--- TO DO ---
Lines in the listing below that include the word "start" need to be copied.

--- SOURCE MATERIAL ---
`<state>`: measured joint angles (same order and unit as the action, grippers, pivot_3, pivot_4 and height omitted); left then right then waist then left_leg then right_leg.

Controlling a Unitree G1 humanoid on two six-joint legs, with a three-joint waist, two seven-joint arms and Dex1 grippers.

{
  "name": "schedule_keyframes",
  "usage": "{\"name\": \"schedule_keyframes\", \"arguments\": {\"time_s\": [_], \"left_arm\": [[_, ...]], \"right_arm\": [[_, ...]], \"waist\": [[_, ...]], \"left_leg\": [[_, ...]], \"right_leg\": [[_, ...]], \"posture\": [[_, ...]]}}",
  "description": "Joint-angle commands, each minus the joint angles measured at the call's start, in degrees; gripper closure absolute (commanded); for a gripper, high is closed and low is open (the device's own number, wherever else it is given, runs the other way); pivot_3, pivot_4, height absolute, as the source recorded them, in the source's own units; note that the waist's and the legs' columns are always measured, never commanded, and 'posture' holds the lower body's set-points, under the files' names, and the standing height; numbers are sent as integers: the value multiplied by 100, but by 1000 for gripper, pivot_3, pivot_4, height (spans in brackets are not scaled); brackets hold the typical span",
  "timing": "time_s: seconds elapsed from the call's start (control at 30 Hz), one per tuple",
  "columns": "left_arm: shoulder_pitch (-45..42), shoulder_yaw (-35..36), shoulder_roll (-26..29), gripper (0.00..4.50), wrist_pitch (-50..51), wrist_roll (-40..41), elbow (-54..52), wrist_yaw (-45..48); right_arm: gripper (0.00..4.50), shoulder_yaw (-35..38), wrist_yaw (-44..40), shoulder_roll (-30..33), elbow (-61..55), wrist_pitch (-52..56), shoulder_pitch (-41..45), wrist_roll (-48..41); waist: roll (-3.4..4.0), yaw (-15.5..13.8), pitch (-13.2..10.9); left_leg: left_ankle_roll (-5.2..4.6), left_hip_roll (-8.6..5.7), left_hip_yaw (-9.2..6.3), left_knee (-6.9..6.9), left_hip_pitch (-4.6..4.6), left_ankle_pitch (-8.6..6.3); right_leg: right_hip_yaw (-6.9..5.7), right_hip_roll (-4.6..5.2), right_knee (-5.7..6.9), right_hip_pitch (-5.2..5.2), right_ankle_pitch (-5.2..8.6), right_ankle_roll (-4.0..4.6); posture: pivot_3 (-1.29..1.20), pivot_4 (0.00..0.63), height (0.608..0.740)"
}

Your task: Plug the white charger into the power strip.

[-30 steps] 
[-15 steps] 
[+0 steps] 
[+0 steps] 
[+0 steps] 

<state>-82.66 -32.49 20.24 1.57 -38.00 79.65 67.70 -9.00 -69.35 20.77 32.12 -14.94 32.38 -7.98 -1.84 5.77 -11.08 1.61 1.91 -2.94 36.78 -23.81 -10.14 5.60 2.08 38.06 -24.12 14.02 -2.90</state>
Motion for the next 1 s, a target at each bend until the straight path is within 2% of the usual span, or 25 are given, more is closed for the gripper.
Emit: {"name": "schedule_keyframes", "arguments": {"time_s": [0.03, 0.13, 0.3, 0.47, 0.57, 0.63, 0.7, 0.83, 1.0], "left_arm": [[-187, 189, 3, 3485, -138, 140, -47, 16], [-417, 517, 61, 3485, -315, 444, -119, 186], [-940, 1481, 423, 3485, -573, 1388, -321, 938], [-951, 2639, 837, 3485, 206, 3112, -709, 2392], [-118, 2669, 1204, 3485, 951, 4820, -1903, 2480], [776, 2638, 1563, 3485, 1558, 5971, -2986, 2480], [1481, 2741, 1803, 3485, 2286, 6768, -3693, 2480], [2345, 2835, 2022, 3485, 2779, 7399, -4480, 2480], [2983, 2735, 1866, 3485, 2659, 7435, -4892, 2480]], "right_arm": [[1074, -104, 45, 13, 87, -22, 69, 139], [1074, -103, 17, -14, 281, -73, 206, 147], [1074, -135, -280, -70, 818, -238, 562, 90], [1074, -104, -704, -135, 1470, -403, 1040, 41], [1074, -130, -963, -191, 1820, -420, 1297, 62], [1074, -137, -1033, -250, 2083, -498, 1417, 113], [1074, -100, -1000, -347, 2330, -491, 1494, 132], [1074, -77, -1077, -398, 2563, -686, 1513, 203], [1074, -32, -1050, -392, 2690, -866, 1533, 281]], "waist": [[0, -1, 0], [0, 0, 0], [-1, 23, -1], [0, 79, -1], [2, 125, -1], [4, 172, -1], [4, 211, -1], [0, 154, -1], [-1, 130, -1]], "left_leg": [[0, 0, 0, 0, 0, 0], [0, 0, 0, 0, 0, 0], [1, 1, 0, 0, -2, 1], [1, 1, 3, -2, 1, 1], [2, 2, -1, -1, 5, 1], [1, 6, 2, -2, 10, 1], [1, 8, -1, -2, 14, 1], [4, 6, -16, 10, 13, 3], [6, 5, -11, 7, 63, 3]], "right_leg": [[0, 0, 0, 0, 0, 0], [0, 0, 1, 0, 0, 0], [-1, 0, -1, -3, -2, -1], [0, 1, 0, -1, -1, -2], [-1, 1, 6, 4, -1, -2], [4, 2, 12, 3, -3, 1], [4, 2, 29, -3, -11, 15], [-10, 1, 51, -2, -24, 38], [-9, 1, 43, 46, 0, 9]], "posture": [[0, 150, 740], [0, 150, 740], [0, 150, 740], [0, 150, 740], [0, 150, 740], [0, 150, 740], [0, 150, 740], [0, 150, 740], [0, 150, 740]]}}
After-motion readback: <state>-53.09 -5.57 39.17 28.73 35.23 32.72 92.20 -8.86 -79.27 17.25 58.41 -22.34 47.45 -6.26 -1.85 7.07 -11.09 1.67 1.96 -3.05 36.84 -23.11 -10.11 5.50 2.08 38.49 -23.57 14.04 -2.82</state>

--- RESULT OF THIS TASK ---
  "description": "Joint-angle commands, each minus the joint angles measured at the call's start, in degrees; gripper closure absolute (commanded); for a gripper, high is closed and low is open (the device's own number, wherever else it is given, runs the other way); pivot_3, pivot_4, height absolute, as the source recorded them, in the source's own units; note that the waist's and the legs' columns are always measured, never commanded, and 'posture' holds the lower body's set-points, under the files' names, and the standing height; numbers are sent as integers: the value multiplied by 100, but by 1000 for gripper, pivot_3, pivot_4, height (spans in brackets are not scaled); brackets hold the typical span",
  "timing": "time_s: seconds elapsed from the call's start (control at 30 Hz), one per tuple",

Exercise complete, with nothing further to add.